**Work required:** Give back each line below verbatim.

========

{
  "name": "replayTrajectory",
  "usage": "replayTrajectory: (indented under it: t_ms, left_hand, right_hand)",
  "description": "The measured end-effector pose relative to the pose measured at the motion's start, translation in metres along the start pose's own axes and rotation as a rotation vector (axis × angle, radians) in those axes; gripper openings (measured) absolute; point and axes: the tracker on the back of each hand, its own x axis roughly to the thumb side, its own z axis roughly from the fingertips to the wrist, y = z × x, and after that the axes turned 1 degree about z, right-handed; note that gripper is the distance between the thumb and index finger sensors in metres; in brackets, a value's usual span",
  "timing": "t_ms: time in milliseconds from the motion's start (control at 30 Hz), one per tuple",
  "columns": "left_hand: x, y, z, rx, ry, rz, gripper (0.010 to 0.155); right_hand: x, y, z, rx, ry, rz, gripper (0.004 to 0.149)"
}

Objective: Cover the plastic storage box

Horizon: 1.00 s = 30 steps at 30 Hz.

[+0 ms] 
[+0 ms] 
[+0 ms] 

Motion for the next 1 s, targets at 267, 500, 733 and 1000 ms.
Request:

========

**Solution to this exercise:**
{
  "name": "replayTrajectory",
  "usage": "replayTrajectory: (indented under it: t_ms, left_hand, right_hand)",
  "description": "The measured end-effector pose relative to the pose measured at the motion's start, translation in metres along the start pose's own axes and rotation as a rotation vector (axis × angle, radians) in those axes; gripper openings (measured) absolute; point and axes: the tracker on the back of each hand, its own x axis roughly to the thumb side, its own z axis roughly from the fingertips to the wrist, y = z × x, and after that the axes turned 1 degree about z, right-handed; note that gripper is the distance between the thumb and index finger sensors in metres; in brackets, a value's usual span",
  "timing": "t_ms: time in milliseconds from the motion's start (control at 30 Hz), one per tuple",
  "columns": "left_hand: x, y, z, rx, ry, rz, gripper (0.010 to 0.155); right_hand: x, y, z, rx, ry, rz, gripper (0.004 to 0.149)"
}

Objective: Cover the plastic storage box

Horizon: 1.00 s = 30 steps at 30 Hz.

[+0 ms] 
[+0 ms] 
[+0 ms] 

Motion for the next 1 s, targets at 267, 500, 733 and 1000 ms.
Request:

This output has been given in full.